Bullet formats. In setting up bullets, it is important that several should be devoted to what the job entails and several others aimed at select accomplishments. “This is especially necessary if you are doing any kind of marketing or sales work,” says Castellano. “Do this if you can show anything that you’ve done that isn’t just the mundane part of the job.”

Be concrete in bullets. Look for opportunities where the work you have done has made a positive difference. Specific accomplishments are important, so include them if you can. Castellano offers as an example, “increased sales by 6 percent over a three-month period.” There are also less numerically-driven accomplishments, such developing a procedure for the office or streamlining a process, that should be included if they have enhanced the business in any way.

Action and buzz. Use a lot of action verbs. Don’t start any bullets with “responsible for…” Instead start with an action verb such as “trained” or “managed” or “streamlined.” Look at what types of things people will be looking for so that you can tailor your buzzwords or key action verbs to their needs.

Less is more. On a resume don’t list too many things. Castellano stresses that less is always more on a resume. Keep it as simple as possible in letting your accomplishments shine through.

Set the tone of WIIFM (What’s in it for me?). The key to creating a strong resume is remembering that the reader doesn’t want to know what you can do for yourself. The reader only wants to know what you can do for him. If there is nothing in it for him, then why should he interview you or hire you?

Write thank you letters. This is one of the most important elements of landing a job. After an interview, it is good to mail out a thank you letter to the person you spoke with. “Most people are so lax about this,” says Castellano. “They just don’t think of doing it. But it is one sure way — all things being equal — of putting yourself on the ‘yes’ pile.”

Hobbies, only if unique. Hobbies should only be included unless they are a real conversation piece. “If you are a fisherman and you’ve won the Eastern Regional Championship, then you can put that in,” says Castellano. “If it will play in your favor, put it in. Otherwise, keep it out.”
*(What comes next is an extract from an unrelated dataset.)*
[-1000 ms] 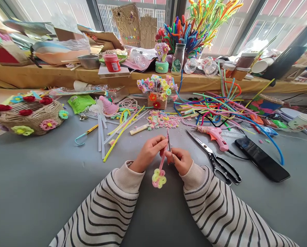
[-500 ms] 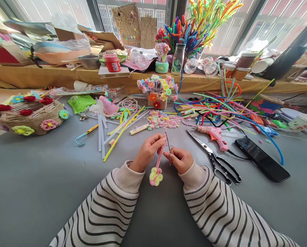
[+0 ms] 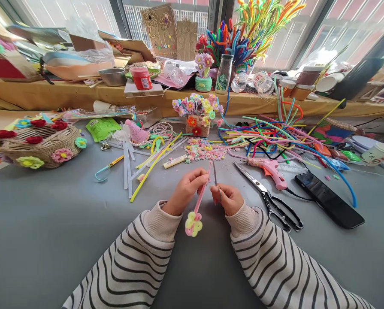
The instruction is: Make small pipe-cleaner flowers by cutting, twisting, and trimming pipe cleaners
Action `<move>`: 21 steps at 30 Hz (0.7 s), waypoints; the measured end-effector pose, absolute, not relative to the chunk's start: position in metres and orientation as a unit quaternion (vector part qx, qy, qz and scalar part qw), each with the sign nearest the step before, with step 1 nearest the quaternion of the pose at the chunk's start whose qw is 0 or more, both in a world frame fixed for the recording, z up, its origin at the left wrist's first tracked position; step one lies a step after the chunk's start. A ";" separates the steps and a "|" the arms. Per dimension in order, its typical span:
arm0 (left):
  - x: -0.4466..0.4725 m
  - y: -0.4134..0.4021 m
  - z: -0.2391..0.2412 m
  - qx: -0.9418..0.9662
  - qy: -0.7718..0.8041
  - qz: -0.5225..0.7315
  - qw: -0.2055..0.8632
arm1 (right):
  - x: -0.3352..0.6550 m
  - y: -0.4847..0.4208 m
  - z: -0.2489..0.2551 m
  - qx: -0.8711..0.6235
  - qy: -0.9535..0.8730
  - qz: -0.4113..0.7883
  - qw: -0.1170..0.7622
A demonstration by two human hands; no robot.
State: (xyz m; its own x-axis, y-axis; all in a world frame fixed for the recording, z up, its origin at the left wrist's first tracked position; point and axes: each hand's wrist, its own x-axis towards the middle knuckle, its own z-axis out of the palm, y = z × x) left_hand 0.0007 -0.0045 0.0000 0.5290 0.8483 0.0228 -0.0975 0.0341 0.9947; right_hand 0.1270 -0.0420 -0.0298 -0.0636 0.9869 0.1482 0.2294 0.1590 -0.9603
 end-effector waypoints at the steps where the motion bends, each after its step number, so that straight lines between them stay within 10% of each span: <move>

Cover letter. Keep it simple. Introduce yourself while you reference the resume. It is wise to include two or three of your key assets without making it repetitive. Word these in such a way that it is a complement to the resume, not a direct copy from it.

Don’t copy. Always remember that there is no such thing as a standard resume. Formats change. Each resume has to be customized to the individual it represents. Everyone is in a unique situation, one way or another.